→ **Your goal**:
Lines from the top of the listing down to the one with "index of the", inclusive, are to be copied exactly.

→ **Dataset extract**:
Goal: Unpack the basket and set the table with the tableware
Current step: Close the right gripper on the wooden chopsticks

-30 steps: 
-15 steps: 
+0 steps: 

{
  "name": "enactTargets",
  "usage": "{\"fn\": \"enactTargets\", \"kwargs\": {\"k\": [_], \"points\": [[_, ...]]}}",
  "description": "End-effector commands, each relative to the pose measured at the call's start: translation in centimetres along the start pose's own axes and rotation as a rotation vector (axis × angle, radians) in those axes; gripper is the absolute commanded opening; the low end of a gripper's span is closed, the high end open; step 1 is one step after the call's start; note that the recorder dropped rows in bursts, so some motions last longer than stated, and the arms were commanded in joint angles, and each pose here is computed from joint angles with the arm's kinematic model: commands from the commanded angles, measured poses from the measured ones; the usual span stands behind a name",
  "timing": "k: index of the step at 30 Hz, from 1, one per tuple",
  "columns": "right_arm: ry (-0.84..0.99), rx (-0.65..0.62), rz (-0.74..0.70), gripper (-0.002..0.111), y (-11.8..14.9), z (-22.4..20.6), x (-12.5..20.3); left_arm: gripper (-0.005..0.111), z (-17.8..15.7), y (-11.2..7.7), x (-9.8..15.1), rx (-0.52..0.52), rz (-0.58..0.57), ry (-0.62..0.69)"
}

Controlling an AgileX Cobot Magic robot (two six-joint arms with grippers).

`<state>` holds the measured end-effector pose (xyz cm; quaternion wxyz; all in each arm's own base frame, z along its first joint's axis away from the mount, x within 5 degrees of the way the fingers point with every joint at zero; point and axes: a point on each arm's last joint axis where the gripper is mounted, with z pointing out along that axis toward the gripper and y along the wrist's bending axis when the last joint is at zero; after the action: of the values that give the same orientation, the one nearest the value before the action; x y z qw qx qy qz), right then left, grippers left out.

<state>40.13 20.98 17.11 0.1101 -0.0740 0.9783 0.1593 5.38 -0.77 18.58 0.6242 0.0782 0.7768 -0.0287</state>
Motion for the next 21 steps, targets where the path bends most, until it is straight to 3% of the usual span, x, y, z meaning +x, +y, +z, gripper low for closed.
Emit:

→ **Problem solution**:
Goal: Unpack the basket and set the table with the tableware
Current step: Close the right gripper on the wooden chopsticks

-30 steps: 
-15 steps: 
+0 steps: 

{
  "name": "enactTargets",
  "usage": "{\"fn\": \"enactTargets\", \"kwargs\": {\"k\": [_], \"points\": [[_, ...]]}}",
  "description": "End-effector commands, each relative to the pose measured at the call's start: translation in centimetres along the start pose's own axes and rotation as a rotation vector (axis × angle, radians) in those axes; gripper is the absolute commanded opening; the low end of a gripper's span is closed, the high end open; step 1 is one step after the call's start; note that the recorder dropped rows in bursts, so some motions last longer than stated, and the arms were commanded in joint angles, and each pose here is computed from joint angles with the arm's kinematic model: commands from the commanded angles, measured poses from the measured ones; the usual span stands behind a name",
  "timing": "k: index of the step at 30 Hz, from 1, one per tuple",

This answer is finished.